Data provided:
++++++++

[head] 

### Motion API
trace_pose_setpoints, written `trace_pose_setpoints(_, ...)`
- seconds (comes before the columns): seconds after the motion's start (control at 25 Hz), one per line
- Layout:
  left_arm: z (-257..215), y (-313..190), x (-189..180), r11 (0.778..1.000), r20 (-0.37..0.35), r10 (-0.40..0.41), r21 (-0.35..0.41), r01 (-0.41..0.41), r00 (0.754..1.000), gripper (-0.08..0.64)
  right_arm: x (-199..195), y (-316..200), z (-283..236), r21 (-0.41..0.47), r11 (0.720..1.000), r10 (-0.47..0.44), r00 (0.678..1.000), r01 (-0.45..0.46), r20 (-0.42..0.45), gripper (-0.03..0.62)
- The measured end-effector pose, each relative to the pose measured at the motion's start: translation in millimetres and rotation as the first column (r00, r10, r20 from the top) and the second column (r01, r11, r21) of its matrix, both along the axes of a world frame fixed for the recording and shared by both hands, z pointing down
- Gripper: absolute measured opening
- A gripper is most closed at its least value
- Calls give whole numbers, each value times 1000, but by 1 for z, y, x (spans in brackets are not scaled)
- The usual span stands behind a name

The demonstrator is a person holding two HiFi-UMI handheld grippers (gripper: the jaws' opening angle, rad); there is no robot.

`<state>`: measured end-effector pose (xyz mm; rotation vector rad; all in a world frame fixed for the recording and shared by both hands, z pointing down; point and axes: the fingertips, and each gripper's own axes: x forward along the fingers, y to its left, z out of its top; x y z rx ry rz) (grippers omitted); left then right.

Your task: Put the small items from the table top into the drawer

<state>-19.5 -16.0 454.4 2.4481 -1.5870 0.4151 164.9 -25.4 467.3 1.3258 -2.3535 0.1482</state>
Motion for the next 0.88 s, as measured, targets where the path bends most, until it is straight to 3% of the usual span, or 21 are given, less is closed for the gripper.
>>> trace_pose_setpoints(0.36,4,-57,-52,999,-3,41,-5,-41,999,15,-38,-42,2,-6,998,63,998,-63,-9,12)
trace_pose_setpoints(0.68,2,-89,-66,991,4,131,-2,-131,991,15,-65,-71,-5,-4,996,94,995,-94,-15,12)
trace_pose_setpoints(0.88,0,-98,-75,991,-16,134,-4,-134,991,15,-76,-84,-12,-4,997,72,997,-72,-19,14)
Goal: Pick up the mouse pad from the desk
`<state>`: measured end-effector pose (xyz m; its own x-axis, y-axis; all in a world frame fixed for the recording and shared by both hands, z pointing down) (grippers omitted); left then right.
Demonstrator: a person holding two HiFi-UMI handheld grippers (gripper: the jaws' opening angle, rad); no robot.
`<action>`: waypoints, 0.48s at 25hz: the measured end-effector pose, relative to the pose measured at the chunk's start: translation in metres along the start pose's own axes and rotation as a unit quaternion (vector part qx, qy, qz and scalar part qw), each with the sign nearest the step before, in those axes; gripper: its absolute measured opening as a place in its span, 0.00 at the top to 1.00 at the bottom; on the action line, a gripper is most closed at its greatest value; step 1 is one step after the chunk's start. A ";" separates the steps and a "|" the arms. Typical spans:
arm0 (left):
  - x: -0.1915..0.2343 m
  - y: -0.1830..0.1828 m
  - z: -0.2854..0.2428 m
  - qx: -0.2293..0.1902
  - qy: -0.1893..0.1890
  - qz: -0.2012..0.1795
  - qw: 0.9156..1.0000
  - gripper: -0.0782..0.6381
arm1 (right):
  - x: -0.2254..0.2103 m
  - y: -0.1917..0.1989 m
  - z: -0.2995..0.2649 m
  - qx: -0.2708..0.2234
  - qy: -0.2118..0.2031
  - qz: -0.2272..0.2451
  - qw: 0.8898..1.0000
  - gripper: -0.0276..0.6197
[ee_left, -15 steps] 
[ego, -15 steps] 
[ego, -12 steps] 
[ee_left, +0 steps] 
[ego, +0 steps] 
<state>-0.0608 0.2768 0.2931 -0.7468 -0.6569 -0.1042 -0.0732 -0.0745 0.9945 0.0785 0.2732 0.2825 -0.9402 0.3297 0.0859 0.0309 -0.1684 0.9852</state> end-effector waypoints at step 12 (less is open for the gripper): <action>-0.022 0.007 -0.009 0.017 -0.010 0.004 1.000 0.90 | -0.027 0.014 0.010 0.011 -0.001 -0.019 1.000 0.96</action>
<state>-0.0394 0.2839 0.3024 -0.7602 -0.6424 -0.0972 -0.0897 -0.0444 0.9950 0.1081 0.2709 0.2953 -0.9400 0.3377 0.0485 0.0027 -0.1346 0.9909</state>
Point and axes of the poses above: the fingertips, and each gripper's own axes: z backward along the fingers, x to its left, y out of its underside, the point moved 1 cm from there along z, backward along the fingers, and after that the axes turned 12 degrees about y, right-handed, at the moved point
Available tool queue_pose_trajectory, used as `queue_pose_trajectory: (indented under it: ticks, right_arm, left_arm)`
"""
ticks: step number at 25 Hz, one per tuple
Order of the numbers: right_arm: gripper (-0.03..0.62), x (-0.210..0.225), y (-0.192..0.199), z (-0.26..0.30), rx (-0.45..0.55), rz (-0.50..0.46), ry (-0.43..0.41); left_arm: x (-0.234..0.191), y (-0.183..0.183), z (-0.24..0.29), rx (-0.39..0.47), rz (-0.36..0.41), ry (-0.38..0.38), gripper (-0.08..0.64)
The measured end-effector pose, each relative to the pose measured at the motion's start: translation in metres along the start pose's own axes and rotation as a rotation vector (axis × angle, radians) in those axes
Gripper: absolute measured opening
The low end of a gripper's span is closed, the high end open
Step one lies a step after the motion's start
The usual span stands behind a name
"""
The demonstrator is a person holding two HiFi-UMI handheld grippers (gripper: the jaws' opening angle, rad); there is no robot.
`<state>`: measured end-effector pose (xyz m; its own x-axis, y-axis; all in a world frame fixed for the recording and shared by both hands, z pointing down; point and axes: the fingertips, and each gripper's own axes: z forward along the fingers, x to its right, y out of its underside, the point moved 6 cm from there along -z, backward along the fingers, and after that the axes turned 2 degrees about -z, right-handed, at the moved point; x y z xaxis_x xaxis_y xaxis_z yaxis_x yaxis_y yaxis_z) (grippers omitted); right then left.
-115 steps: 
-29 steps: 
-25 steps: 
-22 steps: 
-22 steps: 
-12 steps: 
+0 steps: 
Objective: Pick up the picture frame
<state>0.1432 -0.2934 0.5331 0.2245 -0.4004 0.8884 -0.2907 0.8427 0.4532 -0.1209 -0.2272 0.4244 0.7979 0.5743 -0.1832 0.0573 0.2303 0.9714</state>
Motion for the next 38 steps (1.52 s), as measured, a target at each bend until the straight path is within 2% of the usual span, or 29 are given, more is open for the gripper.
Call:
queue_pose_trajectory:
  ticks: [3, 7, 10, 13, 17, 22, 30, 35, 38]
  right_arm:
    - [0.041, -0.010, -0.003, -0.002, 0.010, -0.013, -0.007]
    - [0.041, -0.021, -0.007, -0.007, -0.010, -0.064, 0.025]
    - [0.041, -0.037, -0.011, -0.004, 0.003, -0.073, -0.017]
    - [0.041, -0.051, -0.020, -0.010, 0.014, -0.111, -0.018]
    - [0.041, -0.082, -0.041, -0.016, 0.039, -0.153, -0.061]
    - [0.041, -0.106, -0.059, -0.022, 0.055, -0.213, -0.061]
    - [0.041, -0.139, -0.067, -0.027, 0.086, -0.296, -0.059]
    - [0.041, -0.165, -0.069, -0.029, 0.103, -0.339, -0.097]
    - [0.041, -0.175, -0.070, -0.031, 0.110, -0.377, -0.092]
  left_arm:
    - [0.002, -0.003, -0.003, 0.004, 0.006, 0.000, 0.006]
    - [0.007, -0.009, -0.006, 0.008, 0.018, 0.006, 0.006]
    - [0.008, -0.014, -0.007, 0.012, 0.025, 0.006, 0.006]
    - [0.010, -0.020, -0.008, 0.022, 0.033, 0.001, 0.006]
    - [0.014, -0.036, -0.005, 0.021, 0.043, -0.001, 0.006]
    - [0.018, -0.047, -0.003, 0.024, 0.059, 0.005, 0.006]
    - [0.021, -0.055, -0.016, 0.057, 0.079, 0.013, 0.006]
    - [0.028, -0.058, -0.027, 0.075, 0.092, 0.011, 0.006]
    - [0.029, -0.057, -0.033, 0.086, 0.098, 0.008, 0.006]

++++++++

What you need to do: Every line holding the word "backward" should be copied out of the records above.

Answer to the exercise:
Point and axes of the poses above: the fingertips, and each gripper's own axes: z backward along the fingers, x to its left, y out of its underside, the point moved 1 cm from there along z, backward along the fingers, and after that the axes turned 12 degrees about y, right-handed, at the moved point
`<state>`: measured end-effector pose (xyz m; its own x-axis, y-axis; all in a world frame fixed for the recording and shared by both hands, z pointing down; point and axes: the fingertips, and each gripper's own axes: z forward along the fingers, x to its right, y out of its underside, the point moved 6 cm from there along -z, backward along the fingers, and after that the axes turned 2 degrees about -z, right-handed, at the moved point; x y z xaxis_x xaxis_y xaxis_z yaxis_x yaxis_y yaxis_z) (grippers omitted); right then left.

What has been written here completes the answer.